• Work to complete: Consider the listing below. Extract exactly the lines from the line containing "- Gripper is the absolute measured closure" to the line containing "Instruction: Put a", both included.

• Source material:
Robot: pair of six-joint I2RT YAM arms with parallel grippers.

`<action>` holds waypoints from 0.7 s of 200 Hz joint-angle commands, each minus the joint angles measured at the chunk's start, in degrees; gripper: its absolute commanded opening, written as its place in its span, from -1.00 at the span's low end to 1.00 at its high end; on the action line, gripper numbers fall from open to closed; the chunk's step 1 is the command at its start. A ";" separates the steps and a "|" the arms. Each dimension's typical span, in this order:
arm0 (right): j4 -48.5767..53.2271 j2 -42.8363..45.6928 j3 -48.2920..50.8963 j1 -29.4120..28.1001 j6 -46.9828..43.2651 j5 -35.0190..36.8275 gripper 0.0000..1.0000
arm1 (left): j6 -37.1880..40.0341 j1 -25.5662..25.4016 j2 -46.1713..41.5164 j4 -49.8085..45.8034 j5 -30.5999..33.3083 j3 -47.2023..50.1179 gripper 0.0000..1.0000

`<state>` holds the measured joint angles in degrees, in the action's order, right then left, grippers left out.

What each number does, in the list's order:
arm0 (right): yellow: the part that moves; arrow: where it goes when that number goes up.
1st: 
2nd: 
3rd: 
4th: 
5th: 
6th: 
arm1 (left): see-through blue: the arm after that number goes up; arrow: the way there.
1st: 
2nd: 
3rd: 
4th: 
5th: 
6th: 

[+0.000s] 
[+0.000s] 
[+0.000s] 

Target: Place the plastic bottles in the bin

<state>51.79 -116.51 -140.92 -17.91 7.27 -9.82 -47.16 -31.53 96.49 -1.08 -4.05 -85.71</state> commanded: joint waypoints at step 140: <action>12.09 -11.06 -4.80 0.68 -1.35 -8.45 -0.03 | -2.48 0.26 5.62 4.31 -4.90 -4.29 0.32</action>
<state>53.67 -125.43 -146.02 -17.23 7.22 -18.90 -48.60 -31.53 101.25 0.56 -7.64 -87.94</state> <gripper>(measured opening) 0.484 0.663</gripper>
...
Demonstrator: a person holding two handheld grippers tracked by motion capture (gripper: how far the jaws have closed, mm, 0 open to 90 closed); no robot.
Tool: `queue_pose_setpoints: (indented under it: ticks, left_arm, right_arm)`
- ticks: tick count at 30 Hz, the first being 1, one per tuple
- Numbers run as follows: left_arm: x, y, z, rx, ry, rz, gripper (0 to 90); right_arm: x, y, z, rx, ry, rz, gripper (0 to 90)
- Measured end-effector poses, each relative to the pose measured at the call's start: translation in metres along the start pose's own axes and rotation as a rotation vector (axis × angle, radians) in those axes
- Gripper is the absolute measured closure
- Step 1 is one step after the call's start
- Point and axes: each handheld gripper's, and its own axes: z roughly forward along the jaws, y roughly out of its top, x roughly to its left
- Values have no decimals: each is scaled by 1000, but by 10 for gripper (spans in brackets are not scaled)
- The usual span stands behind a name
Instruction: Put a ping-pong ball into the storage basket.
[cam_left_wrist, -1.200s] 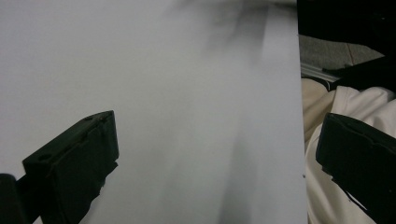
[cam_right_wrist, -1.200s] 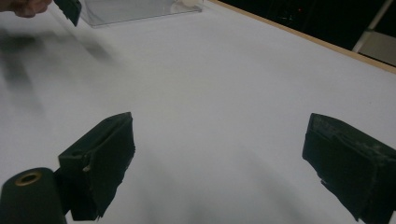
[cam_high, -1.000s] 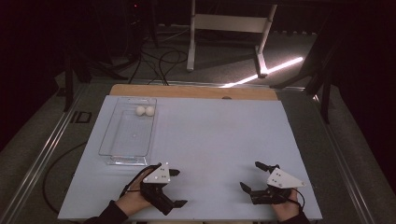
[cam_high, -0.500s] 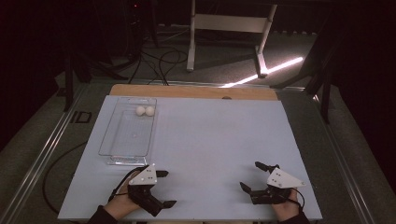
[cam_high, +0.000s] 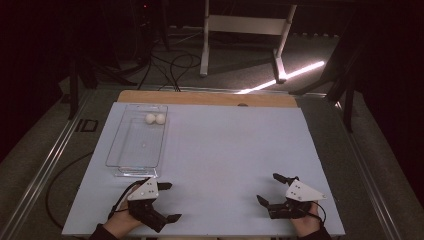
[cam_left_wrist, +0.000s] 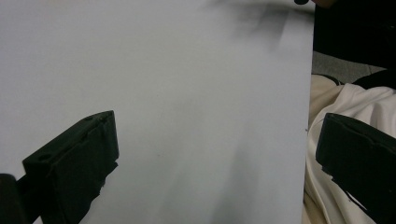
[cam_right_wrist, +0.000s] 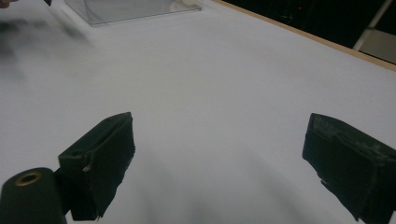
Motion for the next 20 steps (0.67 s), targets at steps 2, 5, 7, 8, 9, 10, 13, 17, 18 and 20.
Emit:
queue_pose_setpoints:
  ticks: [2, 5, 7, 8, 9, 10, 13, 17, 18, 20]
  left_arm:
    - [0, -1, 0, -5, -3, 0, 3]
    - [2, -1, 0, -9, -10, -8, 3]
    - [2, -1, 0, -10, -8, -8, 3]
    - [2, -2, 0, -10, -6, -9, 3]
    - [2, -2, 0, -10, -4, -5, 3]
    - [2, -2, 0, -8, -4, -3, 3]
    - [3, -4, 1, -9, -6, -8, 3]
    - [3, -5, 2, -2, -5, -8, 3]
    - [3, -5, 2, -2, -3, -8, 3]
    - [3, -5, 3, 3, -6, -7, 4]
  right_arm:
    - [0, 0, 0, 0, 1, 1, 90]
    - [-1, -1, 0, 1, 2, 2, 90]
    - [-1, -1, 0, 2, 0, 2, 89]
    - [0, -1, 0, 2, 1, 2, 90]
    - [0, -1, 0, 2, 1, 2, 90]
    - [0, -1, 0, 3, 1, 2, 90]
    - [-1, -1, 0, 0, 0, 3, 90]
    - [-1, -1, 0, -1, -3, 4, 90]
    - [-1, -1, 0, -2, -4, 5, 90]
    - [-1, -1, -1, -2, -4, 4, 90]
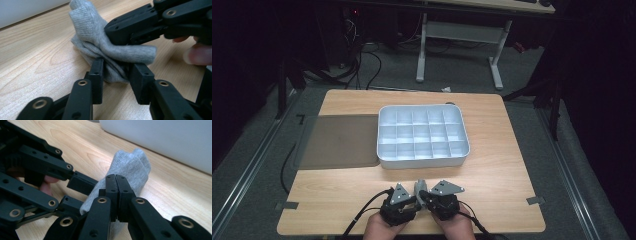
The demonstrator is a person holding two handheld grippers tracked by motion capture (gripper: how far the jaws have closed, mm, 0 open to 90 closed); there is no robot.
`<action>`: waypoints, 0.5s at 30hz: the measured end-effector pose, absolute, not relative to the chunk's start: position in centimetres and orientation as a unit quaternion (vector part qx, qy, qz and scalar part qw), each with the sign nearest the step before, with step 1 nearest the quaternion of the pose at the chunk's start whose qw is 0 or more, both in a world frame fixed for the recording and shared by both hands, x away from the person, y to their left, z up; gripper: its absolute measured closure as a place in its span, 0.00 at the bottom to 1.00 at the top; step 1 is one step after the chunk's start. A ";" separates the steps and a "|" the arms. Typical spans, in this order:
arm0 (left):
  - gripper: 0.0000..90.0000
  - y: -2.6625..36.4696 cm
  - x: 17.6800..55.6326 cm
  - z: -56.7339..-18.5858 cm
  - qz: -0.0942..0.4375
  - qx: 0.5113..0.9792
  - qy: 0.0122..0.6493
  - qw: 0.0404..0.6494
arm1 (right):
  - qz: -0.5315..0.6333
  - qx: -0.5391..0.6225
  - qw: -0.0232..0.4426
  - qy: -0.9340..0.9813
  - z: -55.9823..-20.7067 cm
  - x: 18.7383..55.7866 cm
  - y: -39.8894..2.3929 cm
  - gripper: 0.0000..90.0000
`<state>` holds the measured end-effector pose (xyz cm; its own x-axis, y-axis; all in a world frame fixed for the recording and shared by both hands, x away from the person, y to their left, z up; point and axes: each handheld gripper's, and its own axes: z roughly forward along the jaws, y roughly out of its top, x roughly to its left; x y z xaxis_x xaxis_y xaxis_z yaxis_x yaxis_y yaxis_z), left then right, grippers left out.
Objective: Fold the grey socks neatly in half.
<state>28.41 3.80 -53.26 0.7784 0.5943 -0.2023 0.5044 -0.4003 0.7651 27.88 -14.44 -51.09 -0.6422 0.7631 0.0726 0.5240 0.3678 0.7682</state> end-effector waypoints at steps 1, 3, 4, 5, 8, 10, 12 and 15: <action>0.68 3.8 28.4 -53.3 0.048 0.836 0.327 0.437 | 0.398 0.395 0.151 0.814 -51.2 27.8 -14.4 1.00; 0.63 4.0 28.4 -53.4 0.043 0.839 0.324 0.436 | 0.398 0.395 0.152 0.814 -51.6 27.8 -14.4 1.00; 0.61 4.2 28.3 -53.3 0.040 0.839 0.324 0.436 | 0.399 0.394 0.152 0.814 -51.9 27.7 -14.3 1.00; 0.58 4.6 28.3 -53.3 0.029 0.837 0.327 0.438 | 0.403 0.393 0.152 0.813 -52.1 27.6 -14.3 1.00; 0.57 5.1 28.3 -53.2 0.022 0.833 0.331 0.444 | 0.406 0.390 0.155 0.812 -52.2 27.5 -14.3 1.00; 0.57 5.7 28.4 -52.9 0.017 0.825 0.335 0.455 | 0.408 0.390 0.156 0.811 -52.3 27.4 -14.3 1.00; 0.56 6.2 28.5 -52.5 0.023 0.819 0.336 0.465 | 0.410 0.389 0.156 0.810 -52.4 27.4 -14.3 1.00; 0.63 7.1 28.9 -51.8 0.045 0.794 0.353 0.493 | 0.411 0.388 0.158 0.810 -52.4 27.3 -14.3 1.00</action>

• Response below:
- Gripper is the absolute measured closure
- Step 1 is one step after the call's start
- Point and axes: each handheld gripper's, and its own axes: z roughly forward along the jaws, y roughly out of its top, x roughly to its left
- Values have no decimals: each is scaled by 1000, but by 10 for gripper (spans in brackets are not scaled)
- The usual span stands behind a name
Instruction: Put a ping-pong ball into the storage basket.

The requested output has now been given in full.